__What you have to do__:
Omitting all images, transcribe the entries word for word.

══ Data to examine ══

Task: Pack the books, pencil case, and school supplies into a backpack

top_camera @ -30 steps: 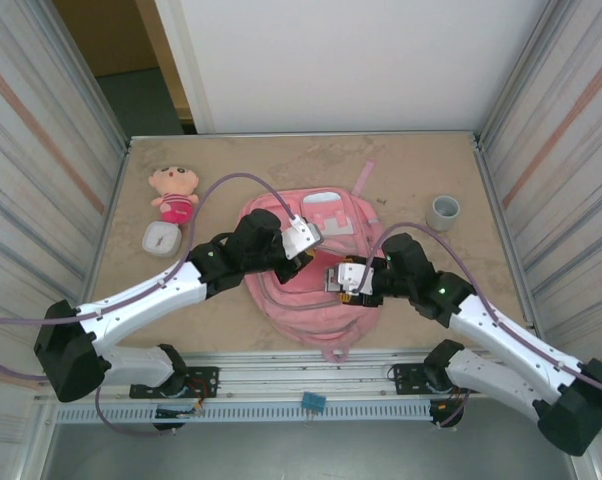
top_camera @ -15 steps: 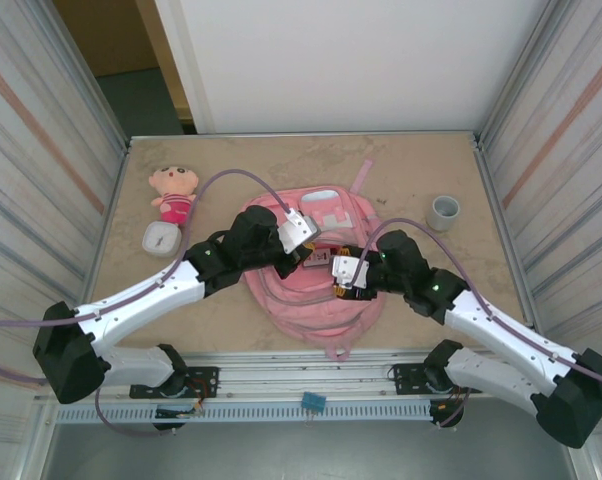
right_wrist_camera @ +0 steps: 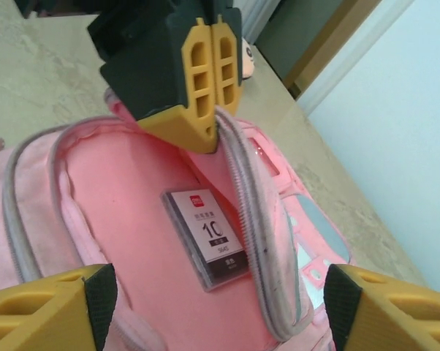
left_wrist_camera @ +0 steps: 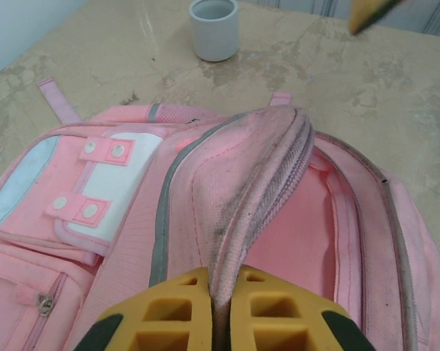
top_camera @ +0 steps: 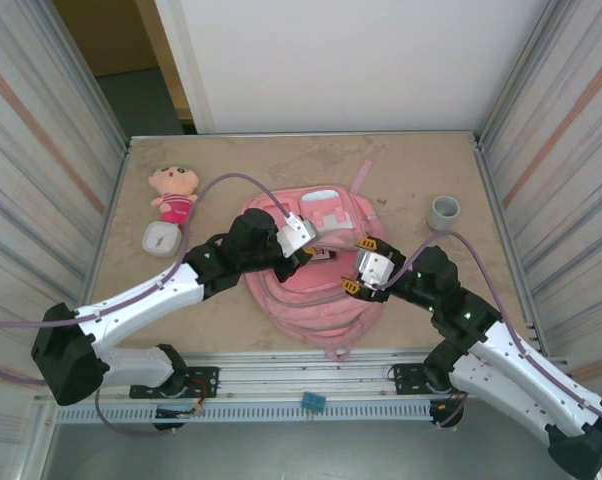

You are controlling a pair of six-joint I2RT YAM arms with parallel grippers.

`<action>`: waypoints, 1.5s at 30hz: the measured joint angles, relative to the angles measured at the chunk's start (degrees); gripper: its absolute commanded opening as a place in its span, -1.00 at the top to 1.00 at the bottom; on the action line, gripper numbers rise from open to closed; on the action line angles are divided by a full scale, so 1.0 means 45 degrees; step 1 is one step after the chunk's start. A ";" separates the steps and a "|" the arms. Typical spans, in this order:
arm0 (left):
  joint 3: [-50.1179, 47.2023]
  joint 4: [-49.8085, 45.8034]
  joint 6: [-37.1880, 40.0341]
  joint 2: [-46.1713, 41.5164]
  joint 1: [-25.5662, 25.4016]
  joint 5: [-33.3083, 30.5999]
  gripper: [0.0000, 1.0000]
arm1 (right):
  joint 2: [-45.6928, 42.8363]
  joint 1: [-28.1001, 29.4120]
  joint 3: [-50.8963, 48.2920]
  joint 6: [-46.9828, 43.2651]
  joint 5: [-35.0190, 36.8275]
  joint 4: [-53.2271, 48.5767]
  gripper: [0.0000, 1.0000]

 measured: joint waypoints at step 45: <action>-0.0933 -0.5799 0.7257 0.0029 0.5314 0.3594 -0.48 | 0.4163 -0.3172 0.0899 -0.1821 -0.5343 0.0248 0.88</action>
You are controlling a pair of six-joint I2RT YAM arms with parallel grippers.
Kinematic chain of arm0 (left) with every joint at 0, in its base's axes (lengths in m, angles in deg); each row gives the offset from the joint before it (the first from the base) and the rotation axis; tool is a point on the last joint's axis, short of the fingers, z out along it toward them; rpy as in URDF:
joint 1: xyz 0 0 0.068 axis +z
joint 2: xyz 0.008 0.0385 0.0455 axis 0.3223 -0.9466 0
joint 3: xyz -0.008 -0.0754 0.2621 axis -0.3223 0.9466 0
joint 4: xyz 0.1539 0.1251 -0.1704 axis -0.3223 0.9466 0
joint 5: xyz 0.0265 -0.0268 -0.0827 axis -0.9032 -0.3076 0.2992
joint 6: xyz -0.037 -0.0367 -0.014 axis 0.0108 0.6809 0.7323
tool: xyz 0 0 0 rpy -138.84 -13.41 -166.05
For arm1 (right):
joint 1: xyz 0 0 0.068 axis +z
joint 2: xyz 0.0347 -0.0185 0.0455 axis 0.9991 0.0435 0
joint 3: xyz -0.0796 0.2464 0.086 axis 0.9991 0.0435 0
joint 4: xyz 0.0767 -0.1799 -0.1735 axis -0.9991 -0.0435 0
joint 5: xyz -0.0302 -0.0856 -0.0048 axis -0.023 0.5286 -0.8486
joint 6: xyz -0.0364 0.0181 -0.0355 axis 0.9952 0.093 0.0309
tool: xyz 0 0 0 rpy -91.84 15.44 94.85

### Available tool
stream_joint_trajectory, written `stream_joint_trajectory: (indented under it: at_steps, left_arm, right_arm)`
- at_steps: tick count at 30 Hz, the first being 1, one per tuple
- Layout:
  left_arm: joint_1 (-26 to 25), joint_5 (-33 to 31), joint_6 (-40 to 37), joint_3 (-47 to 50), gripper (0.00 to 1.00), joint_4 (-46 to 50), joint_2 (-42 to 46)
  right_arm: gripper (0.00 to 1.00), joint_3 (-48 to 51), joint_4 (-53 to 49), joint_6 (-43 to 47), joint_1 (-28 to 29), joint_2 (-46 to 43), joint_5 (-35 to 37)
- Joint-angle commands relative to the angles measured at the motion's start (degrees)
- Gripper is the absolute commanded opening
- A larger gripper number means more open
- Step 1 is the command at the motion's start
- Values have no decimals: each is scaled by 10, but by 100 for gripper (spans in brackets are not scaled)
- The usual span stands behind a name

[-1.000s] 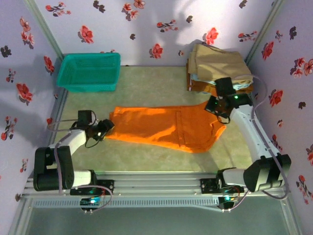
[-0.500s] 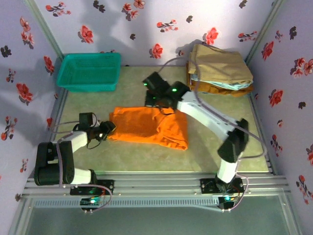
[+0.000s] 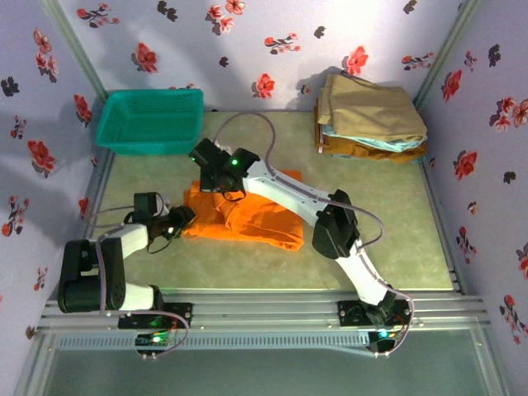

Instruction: Fold and stack the trousers

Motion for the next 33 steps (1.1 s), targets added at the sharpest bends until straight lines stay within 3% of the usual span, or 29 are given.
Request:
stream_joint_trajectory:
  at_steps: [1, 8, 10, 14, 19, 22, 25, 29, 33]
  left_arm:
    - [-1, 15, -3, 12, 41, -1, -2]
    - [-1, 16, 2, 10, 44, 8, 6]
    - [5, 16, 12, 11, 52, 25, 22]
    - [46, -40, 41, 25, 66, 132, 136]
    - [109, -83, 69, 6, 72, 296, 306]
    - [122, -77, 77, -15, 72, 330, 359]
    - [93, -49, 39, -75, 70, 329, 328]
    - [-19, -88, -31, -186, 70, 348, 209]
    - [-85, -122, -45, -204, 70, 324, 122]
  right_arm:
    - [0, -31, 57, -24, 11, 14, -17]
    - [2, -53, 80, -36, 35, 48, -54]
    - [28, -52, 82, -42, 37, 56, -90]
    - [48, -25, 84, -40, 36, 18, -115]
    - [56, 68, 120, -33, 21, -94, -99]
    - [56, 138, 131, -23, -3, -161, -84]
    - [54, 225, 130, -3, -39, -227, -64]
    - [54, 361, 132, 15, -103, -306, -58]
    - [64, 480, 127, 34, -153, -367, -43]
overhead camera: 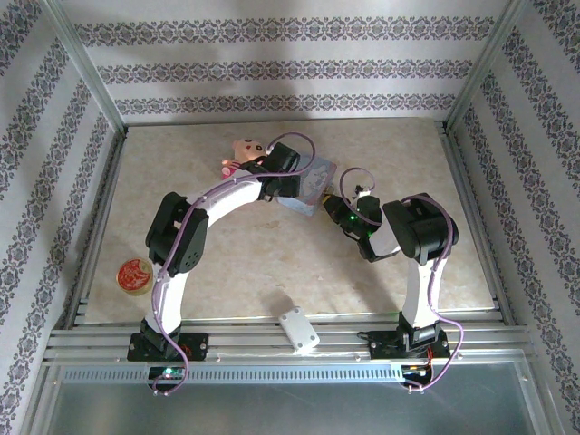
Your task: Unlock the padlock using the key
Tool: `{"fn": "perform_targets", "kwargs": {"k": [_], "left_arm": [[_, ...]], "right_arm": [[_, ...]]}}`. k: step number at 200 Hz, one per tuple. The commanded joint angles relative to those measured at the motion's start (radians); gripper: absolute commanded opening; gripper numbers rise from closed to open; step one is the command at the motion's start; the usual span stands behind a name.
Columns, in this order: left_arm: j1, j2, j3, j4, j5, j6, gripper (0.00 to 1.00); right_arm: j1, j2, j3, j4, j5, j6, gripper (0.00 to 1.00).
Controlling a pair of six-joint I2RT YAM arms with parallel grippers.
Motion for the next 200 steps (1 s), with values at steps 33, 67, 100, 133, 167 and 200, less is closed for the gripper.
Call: {"fn": "perform_targets", "kwargs": {"k": [33,67,100,133,167,200], "left_arm": [[0.006,0.061,-0.091,-0.236,-0.052,0.065,0.80],[0.006,0.059,-0.097,-0.231,-0.051,0.059,0.80],[0.006,0.059,-0.100,-0.230,-0.058,0.059,0.80],[0.008,0.060,-0.103,-0.229,-0.071,0.064,0.80],[0.013,0.060,-0.099,-0.236,-0.090,0.069,0.80],[0.017,0.054,-0.100,-0.235,-0.088,0.065,0.80]], "right_arm": [[-0.033,0.053,0.061,0.104,0.086,0.071,0.00],[-0.036,0.077,0.107,0.173,0.041,0.147,0.00],[-0.044,0.030,0.092,0.167,0.002,0.128,0.00],[-0.064,-0.072,0.078,-0.058,-0.056,0.009,0.00],[-0.038,-0.191,0.199,-0.726,-0.007,-0.334,0.00],[0.008,-0.239,0.308,-1.165,0.227,-0.594,0.00]]}}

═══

__Response to this task__:
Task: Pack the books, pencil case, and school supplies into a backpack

top_camera @ -30 steps: 
top_camera @ -15 steps: 
right_wrist_camera @ +0 steps: 
left_wrist_camera @ +0 steps: 
top_camera @ +0 steps: 

You are controlling a pair of six-joint I2RT YAM arms with parallel grippers.

`<action>`: waypoints, 1.5s at 30hz: the measured joint angles, relative to the angles measured at the chunk's start (degrees); gripper: its absolute commanded opening as a place in its span, -1.00 at the top to 1.00 at the bottom; on the action line, gripper numbers rise from open to closed; on the action line angles are divided by a full scale, so 1.0 means 45 degrees; step 1 is one step after the chunk's start. A ";" separates the steps and a "|" the arms. Typical spans, in this order:
arm0 (left):
  joint 3: [-50.1179, 47.2023]
  joint 4: [-49.8085, 45.8034]
  joint 6: [-37.1880, 40.0341]
  joint 2: [-46.1713, 41.5164]
  joint 1: [-25.5662, 25.4016]
  joint 5: [-33.3083, 30.5999]
  gripper: [0.0000, 1.0000]
arm1 (right):
  joint 2: [-45.6928, 42.8363]
  joint 1: [-28.1001, 29.4120]
  joint 3: [-50.8963, 48.2920]
  joint 6: [-46.9828, 43.2651]
  joint 5: [-35.0190, 36.8275]
  joint 4: [-53.2271, 48.5767]
  gripper: [0.0000, 1.0000]

 measured: joint waypoints at step 45: <action>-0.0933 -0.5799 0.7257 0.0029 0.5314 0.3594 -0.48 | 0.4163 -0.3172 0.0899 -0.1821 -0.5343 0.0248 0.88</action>
You are controlling a pair of six-joint I2RT YAM arms with parallel grippers.
Kinematic chain of arm0 (left) with every joint at 0, in its base's axes (lengths in m, angles in deg); each row gives the offset from the joint before it (the first from the base) and the rotation axis; tool is a point on the last joint's axis, short of the fingers, z out along it toward them; rpy as in URDF:
joint 1: xyz 0 0 0.068 axis +z
joint 2: xyz 0.008 0.0385 0.0455 axis 0.3223 -0.9466 0
joint 3: xyz -0.008 -0.0754 0.2621 axis -0.3223 0.9466 0
joint 4: xyz 0.1539 0.1251 -0.1704 axis -0.3223 0.9466 0
joint 5: xyz 0.0265 -0.0268 -0.0827 axis -0.9032 -0.3076 0.2992
joint 6: xyz -0.037 -0.0367 -0.014 axis 0.0108 0.6809 0.7323
tool: xyz 0 0 0 rpy -138.84 -13.41 -166.05
For arm1 (right):
joint 1: xyz 0 0 0.068 axis +z
joint 2: xyz 0.0347 -0.0185 0.0455 axis 0.9991 0.0435 0
joint 3: xyz -0.0796 0.2464 0.086 axis 0.9991 0.0435 0
joint 4: xyz 0.0767 -0.1799 -0.1735 axis -0.9991 -0.0435 0
joint 5: xyz -0.0302 -0.0856 -0.0048 axis -0.023 0.5286 -0.8486
joint 6: xyz -0.0364 0.0181 -0.0355 axis 0.9952 0.093 0.0309
tool: xyz 0 0 0 rpy -91.84 15.44 94.85

### Available tool
stream_joint_trajectory, written `stream_joint_trajectory: (indented under it: at_steps, left_arm, right_arm)`
- at_steps: tick count at 30 Hz, the first being 1, one per tuple
- Layout:
  left_arm: joint_1 (-26 to 25), joint_5 (-33 to 31), joint_6 (-40 to 37), joint_3 (-47 to 50), gripper (0.00 to 1.00), joint_4 (-46 to 50), joint_2 (-42 to 46)
  right_arm: gripper (0.00 to 1.00), joint_3 (-48 to 51), joint_4 (-53 to 49), joint_6 (-43 to 47), joint_1 (-28 to 29), joint_2 (-46 to 43), joint_5 (-35 to 37)
- Joint-angle commands relative to the angles measured at the motion's start (degrees)
- Gripper is the absolute commanded opening
- A larger gripper number means more open
- Step 1 is the command at the motion's start
- Values have no decimals: each is scaled by 10, but by 100 for gripper (spans in brackets are not scaled)
- The usual span stands behind a name

[-1.000s] 
[-0.500s] 
[+0.000s] 

Instruction: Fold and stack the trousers

Motion for the next 33 steps (1.1 s), targets added at the sharpest bends until straight lines stay within 3% of the usual span, or 29 are given.
Request:
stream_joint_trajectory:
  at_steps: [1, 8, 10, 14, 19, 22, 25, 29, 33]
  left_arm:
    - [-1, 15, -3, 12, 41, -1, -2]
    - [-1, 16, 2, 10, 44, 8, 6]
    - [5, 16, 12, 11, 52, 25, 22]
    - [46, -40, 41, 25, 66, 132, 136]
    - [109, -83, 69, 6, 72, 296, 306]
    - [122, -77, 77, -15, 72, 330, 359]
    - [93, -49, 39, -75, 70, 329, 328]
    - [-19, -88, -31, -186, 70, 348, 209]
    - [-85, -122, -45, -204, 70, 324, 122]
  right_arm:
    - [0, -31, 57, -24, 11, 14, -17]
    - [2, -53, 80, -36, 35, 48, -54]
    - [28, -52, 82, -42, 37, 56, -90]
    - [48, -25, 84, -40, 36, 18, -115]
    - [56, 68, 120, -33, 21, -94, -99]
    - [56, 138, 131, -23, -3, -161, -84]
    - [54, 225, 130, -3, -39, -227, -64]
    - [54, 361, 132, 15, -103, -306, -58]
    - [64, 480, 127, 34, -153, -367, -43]
overhead camera: 
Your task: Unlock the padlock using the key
Tool: `{"fn": "perform_targets", "kwargs": {"k": [_], "left_arm": [[_, ...]], "right_arm": [[_, ...]]}}`. k: step number at 200 Hz, one per tuple. The commanded joint angles relative to those measured at the motion's start (radians); gripper: absolute commanded opening; gripper numbers rise from closed to open; step one is the command at the motion's start; the usual span stands behind a name.
Columns, in this order: left_arm: j1, j2, j3, j4, j5, j6, gripper (0.00 to 1.00); right_arm: j1, j2, j3, j4, j5, j6, gripper (0.00 to 1.00).
Controlling a pair of six-joint I2RT YAM arms with parallel grippers.
Motion for the next 200 steps (1 s), with values at steps 33, 67, 100, 133, 167 and 200, less is closed for the gripper.
Call: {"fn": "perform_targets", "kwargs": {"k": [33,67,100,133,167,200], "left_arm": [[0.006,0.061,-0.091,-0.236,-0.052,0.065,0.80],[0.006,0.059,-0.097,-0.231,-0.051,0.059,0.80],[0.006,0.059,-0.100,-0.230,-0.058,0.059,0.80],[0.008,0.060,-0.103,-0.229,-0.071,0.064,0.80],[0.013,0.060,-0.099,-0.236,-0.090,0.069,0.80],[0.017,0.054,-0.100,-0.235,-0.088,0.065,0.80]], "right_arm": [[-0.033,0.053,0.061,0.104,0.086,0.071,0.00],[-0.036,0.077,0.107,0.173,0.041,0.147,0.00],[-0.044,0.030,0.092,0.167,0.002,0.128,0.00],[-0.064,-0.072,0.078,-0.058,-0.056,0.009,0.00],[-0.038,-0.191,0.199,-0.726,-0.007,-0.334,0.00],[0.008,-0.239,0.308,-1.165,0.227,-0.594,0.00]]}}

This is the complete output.